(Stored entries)
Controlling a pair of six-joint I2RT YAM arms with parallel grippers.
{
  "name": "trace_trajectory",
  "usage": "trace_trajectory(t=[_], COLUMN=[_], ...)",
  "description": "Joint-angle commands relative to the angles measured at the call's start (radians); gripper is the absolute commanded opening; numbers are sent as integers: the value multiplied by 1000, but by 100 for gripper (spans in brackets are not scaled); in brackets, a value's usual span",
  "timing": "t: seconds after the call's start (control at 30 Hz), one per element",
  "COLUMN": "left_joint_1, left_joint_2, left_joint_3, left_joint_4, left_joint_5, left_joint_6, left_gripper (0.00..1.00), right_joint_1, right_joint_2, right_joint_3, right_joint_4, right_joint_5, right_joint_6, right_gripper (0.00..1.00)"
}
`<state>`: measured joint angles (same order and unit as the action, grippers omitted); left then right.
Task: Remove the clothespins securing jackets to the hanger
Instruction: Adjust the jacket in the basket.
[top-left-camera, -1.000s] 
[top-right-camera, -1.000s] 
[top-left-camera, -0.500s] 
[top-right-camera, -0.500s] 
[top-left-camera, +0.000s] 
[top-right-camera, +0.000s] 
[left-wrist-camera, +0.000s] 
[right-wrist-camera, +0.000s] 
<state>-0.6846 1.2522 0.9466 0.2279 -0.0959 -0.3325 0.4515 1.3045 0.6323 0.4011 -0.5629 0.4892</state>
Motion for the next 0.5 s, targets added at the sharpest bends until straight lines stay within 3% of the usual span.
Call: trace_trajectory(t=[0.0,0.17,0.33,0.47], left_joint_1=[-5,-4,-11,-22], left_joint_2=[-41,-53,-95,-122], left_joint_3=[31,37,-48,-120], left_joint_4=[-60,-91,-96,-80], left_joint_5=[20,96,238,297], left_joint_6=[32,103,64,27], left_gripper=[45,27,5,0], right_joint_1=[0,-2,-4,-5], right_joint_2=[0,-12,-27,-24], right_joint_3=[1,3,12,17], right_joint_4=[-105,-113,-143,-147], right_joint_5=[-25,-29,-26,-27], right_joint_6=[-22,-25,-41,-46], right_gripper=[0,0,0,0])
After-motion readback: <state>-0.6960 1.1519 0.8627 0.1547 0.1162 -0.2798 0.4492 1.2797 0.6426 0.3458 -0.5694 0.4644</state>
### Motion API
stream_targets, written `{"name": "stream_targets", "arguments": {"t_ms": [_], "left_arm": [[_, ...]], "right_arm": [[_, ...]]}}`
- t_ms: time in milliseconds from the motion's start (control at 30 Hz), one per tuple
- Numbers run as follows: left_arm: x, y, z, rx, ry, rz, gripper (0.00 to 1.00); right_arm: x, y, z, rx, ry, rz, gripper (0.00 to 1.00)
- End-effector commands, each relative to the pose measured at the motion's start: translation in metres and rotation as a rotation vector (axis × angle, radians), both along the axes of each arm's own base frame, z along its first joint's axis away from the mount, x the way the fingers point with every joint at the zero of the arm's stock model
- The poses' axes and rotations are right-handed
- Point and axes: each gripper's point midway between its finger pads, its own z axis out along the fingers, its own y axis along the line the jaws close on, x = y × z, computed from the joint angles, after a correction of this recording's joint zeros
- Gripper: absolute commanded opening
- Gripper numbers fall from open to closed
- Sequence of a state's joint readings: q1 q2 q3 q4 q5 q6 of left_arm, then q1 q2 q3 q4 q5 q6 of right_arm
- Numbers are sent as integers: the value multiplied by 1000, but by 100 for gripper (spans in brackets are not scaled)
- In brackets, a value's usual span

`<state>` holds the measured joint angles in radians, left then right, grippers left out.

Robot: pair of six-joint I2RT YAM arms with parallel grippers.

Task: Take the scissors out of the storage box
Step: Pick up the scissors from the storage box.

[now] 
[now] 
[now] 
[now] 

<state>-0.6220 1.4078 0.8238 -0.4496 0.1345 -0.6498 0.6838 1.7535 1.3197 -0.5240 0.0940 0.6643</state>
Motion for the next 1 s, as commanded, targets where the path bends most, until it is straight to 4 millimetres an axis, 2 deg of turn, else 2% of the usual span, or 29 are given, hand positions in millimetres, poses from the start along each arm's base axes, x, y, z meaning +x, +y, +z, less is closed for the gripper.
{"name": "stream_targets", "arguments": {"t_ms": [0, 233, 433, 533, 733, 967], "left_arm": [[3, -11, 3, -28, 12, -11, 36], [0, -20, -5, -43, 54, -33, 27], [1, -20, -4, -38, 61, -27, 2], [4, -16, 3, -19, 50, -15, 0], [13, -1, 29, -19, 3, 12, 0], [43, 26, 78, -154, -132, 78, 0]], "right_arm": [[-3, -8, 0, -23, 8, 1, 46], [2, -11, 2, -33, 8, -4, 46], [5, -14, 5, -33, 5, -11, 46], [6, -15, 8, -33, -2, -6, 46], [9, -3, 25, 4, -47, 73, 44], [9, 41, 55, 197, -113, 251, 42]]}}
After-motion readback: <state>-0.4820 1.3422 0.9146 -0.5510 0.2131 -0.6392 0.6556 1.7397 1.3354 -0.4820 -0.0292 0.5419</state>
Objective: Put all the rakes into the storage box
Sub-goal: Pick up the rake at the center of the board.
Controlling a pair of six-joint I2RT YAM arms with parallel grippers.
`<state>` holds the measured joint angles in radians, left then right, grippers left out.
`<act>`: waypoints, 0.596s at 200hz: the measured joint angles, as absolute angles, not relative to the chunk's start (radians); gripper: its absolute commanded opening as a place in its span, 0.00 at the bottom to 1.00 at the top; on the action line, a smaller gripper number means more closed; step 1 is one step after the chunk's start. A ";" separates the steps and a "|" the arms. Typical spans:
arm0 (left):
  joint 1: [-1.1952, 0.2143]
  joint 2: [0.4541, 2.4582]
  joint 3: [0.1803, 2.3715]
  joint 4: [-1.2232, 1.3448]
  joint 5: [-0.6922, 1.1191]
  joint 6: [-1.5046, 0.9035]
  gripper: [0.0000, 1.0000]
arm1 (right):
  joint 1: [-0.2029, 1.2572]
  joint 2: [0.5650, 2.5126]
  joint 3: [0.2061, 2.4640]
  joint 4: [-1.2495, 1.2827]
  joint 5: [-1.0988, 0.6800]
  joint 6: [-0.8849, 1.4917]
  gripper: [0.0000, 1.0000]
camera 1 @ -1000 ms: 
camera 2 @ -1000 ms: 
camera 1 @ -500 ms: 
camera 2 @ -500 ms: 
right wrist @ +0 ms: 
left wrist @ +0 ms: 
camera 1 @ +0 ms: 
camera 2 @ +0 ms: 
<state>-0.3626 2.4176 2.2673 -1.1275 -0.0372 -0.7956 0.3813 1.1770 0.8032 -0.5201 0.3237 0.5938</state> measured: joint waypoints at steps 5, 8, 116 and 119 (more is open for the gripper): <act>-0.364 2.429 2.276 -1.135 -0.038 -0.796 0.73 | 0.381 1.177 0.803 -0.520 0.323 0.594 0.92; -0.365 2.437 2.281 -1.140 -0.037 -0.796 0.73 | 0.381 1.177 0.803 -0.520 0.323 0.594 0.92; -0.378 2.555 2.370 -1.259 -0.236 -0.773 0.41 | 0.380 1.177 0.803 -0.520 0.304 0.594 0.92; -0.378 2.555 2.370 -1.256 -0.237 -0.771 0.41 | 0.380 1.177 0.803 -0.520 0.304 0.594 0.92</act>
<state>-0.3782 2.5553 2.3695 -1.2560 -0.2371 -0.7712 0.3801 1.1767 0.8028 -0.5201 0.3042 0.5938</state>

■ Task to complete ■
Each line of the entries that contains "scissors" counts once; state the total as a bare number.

■ Answer section ■
2